Fortschritt in Richtung auf etwas, von dem er sich nicht sicher war, was es war und was er, wenigstens zu diesem besonderen Zeitpunkt, eigentlich auch gar nicht näher erkunden wollte.
Es gab eine Zeit und einen Ort für gründliches Überlegen, aber mitten in einer Mission war das nicht angebracht. Was auch immer das war, was zwischen ihnen aufgeflammt war, was auch immer es war, was den Kuss letzte Nacht zu etwas Besonderem gemacht hatte, was immer daraus erwachsen konnte, das alles musste warten. Jetzt hingegen …
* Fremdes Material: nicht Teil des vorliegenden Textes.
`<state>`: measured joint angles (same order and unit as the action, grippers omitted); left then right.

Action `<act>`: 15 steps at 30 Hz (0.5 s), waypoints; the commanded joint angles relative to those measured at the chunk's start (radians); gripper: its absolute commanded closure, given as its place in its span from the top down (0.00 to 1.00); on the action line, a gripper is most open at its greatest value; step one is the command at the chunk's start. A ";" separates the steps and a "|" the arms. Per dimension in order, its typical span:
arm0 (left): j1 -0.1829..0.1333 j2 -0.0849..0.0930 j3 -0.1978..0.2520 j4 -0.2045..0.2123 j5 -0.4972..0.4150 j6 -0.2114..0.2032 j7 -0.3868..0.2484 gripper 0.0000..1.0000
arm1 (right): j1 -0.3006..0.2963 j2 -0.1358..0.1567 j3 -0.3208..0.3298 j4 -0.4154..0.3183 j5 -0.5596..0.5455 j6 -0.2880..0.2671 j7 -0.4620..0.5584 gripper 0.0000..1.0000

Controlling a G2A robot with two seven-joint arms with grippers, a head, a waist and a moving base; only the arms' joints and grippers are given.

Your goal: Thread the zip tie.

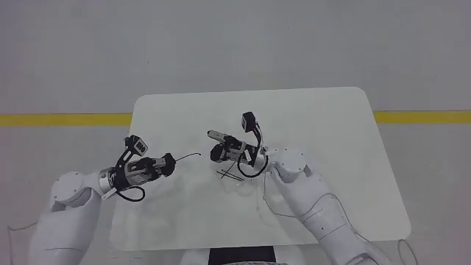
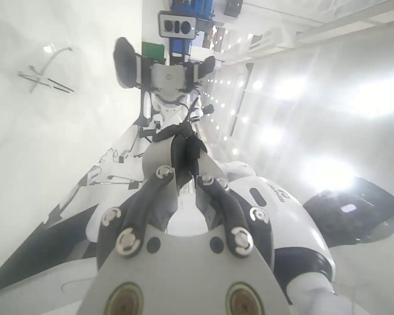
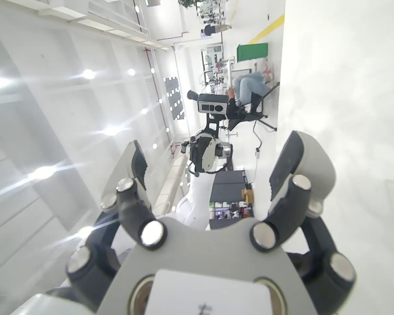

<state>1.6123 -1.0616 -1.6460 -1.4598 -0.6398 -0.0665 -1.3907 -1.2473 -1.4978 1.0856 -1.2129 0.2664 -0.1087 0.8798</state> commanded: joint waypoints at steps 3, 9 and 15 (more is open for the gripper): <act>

Jetzt musste er die Augen aufhalten und nach Sektenanhängern Ausschau halten.
Das Mittagessen verlief entspannt und unaufgeregt. Nachdem sie sich alle vom Tisch erhoben hatten, sprach er mit dem Kapitän, dann ging er zurück aufs Aussichtsdeck und traf Loretta dort wieder beim Sticken. Er ließ sich auf dem Liegestuhl neben ihr nieder und erwiderte ihr Lächeln, als sie kurz von ihrer Handarbeit aufschaute. Dann streckte er die Beine aus,verschränkte die Hände über seinem Bauch und starrte auf den Fluss, der sich langsam wie ein stahlgraues Band vor ihnen erstreckte.
Nach und nach wurden ihm die Lider schwer, dann fielen sie ihm ganz zu.
Loretta bemerkte seinen ruhigeren Atem, dann ein leises Schnarchen.
Sie blickte ihn an. Dann wandte sie sich leise lächelnd wieder ihrer Stickerei zu.
Am nächsten Nachmittag war Rafe wesentlich wachsamer, wiederum angespannt und auf der Hut, als er und Hassan Loretta und Esme mit ihren Zofen auf einem kurzen Rundgang durch Linz begleiteten.
Die Uray Princep hatte vor einer knappen Stunde angelegt und war am Kai vertäut; der Kapitän hatte verkündet, dass sie wieder früh am nächsten Morgen weiterfahren wollten. Daher gab es nur ein paar Stunden, die ihnen zur Verfügung standen – und Esme war entschlossen, sich die Beine zu vertreten und etwas von der kleinen Stadt zu sehen. Nach zwei Tagen ohne Unterbrechung an Bord konnte Loretta nicht anders, als ihr beizupflichten. Zudem hatte Loretta ihm mitgeteilt, er habe es mit vernünftigen und besonnenen Frauen zu tun, wofür er dankbar sein solle.
Diese Bemerkung entlockte Rafe ein verwundertes Blinzeln, bevor er sich widerstrebend mit dem geplanten Landgang einverstanden erklärte.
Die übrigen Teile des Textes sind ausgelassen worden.